Geotagging proving fatal for endangered rhinos
posted Wednesday, May 7, 2014 at 10:07 AM EDT
Rhino populations in Africa -- especially the black rhino -- are still critically endangered despite ongoing conservation efforts and positive population growth in the past several decades. Rhino horn is still in demand across the world, with poachers going to extreme lengths to locate and track their next kill.

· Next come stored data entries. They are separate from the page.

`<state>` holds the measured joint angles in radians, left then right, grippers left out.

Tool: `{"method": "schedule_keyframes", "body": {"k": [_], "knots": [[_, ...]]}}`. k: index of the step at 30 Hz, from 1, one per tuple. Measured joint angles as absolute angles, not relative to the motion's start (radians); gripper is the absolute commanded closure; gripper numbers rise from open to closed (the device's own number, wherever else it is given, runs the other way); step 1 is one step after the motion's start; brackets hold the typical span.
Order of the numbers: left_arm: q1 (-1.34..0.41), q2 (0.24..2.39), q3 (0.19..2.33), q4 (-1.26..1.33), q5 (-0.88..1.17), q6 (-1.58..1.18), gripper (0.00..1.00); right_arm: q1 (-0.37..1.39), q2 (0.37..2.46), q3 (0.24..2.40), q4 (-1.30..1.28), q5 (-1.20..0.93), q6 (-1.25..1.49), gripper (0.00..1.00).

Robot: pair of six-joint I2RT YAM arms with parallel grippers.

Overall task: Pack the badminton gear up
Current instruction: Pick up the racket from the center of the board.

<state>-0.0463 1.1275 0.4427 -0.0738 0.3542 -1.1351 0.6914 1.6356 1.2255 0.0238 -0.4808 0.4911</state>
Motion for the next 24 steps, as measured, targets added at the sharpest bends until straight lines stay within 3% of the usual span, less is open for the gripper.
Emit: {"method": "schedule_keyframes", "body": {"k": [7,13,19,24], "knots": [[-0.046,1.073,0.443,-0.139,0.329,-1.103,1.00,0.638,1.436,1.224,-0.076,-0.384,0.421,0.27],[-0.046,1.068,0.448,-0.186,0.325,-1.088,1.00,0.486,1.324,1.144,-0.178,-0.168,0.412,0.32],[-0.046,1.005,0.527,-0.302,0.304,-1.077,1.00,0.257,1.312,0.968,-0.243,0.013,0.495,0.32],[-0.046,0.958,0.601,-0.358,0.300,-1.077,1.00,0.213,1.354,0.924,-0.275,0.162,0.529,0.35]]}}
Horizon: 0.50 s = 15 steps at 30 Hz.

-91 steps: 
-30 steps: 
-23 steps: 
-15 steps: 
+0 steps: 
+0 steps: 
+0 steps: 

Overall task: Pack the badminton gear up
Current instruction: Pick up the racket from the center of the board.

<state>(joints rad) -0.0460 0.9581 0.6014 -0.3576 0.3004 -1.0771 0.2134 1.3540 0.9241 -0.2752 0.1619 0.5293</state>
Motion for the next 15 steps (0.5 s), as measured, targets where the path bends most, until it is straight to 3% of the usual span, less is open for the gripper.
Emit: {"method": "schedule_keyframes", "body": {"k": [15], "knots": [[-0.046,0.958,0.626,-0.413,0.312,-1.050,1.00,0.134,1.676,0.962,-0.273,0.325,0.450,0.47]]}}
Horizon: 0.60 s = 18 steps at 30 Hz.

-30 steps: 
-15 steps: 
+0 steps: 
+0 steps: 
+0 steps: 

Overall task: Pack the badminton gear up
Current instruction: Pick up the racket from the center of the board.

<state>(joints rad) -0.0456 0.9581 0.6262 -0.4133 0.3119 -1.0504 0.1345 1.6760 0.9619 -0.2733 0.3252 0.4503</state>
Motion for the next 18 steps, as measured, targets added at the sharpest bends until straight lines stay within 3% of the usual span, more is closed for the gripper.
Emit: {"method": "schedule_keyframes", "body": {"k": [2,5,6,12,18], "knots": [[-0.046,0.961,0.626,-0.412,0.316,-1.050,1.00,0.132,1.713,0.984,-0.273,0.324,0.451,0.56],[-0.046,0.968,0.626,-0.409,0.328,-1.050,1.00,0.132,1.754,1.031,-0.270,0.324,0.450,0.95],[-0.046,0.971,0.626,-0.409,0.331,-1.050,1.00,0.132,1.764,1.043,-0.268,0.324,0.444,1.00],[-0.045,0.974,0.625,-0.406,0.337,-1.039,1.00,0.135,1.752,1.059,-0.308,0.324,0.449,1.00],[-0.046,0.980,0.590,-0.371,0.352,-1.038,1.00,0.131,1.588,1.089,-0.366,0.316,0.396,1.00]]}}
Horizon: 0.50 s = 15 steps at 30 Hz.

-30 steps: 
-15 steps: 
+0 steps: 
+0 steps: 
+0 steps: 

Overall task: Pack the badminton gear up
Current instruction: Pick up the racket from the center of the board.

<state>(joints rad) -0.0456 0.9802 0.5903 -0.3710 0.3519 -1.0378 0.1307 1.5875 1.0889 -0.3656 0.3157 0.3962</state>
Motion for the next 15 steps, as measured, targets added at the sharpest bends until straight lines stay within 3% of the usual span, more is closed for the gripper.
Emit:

With the increasing regularity and integration of GPS technology into our everyday devices -- from cellphones to DSLRs -- comes a dramatic tradeoff to the well-being of African rhinos. The Sunday Times reported in a interview back in 2012 that rhino poachers have taken to social media feeds seeking out geotagged images that unwittingly relay the exact location of these elusive mammals. Marc Reading, a South African national park representative, explained that these poachers are even going so far as to send mock tourists into safari parks for the purpose of covertly conducting this 'geo reconnaissance.'
“The exact co-ordinates are attached to the picture, allowing poachers to come in after dark and track the animal, ” Reading said.
This is a quintessentially 21st century photo pic.twitter.com/rXvB12xMm6— Tim Bennett (@flashman) May 5, 2014
Jacques Flamand of World Wildlife Federation South Africa is an outspoken conservationist and proponent of rhino repopulation efforts. “Black rhino, and rhinos generally, are under huge pressure. If they don’t have champions, they’re doomed to disappear,” Flamand said.
As casual observers and unofficial news reporters of tomorrow, it is up to us to be responsible for the potential ways in which our media may or may not be utilized. Disabling or removing the GPS data on our cameras and smartphones when shooting sensitive and endangered subjects is one such consideration to make, and is a step in the right direction!